Europe weighs in on World Cup privacy concerns.
The 2022 World Cup is set to begin in Qatar in just a few days, and as we noted yesterday, privacy experts are advising attendees to be on high alert about potential threats to their personal data. As the Register reports, of particular concern are two required Cup apps: Ehteraz, a Covid-19 tracker from the Qatari Ministry of Public Health, and Hayya, a platform from the government's Supreme Committee for Delivery & Legacy that controls entry to the games and public transit. Analysts say the apps are collecting extraneous user data and could be used to monitor fans’ locations. POLITICO reports that the BfDI, Germany's data protection agency, released a statement Tuesday advising football fans to install the two apps only "if it is absolutely necessary," and to use a burner phone if possible. “The data processing of both apps probably goes much further than the descriptions of the data protection notices and processing purposes in the app stores indicate,” the BfDI explains. “One of the apps collects data on whether and with which number a telephone call is made. The other app actively prevents the device on which it is installed from going into sleep mode. It is also obvious that the data used by the apps not only remain locally on the device, but are also transmitted to a central server.” Norway’s data protection agency has warned that Qatari officials could use “the extensive access the apps require" to snoop on visitors or even take control of their devices, and France's Junior Minister for Digital Jean-Noël Barrot tweeted a similar warning.

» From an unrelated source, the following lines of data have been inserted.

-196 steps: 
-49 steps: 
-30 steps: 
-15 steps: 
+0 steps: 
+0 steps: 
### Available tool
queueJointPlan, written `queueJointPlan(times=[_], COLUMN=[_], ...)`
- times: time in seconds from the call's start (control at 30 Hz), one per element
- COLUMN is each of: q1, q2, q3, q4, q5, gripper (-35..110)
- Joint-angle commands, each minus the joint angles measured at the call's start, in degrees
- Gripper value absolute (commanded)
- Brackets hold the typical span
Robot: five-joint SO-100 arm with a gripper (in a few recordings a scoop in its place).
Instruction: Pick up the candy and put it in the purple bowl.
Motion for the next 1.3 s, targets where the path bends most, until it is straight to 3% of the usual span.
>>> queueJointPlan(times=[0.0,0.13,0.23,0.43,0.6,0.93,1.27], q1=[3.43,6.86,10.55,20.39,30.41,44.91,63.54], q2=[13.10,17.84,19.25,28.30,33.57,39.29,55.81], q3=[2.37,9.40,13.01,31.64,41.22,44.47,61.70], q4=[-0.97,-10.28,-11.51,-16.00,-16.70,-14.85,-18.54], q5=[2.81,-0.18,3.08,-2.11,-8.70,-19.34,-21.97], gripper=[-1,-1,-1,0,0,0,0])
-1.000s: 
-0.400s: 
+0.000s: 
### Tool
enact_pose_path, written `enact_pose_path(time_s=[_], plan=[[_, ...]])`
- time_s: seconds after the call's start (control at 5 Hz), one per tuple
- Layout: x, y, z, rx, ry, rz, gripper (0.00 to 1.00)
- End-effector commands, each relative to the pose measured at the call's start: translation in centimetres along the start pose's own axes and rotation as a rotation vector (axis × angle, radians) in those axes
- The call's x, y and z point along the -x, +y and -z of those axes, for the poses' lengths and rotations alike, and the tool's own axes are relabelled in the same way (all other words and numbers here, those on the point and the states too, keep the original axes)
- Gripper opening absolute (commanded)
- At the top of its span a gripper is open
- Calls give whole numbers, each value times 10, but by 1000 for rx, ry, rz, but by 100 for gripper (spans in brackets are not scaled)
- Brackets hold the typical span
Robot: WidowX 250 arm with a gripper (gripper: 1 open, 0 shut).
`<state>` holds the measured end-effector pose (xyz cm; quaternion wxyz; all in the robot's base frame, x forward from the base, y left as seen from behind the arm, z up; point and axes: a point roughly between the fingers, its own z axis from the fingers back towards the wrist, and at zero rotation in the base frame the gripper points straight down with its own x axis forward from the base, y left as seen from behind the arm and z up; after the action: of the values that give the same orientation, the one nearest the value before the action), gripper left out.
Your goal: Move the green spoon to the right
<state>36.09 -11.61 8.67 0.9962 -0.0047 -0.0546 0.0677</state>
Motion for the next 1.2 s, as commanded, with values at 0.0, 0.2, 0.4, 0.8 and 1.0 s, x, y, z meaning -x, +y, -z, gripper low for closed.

Hackers prey on the young.
Or at least on their data. Our youngest citizens are easily our most vulnerable, and Becker’s Health Review takes a look at why pediatric patients make attractive targets for cybercriminals. Stoddard Manikin, chief information security officer at Children's Healthcare of Atlanta, says threat actors have been targeting children's hospitals to use data stolen from pediatric health records to apply for loans, knowing that suspicious activity on children’s accounts often goes undetected. He also noted that nation-state-backed attackers are increasingly targeting hospital research data. "Ransomware attacks against the U.S. healthcare industry are up tremendously in the last few years. And unfortunately, we see a lot of our peer organizations impacted on a weekly basis," Mr. Manikin stated. "When you get into hospital systems — some of which are a couple of hospitals, some of which are dozens or even hundreds — then they have no choice but to recover at great expense and great impact."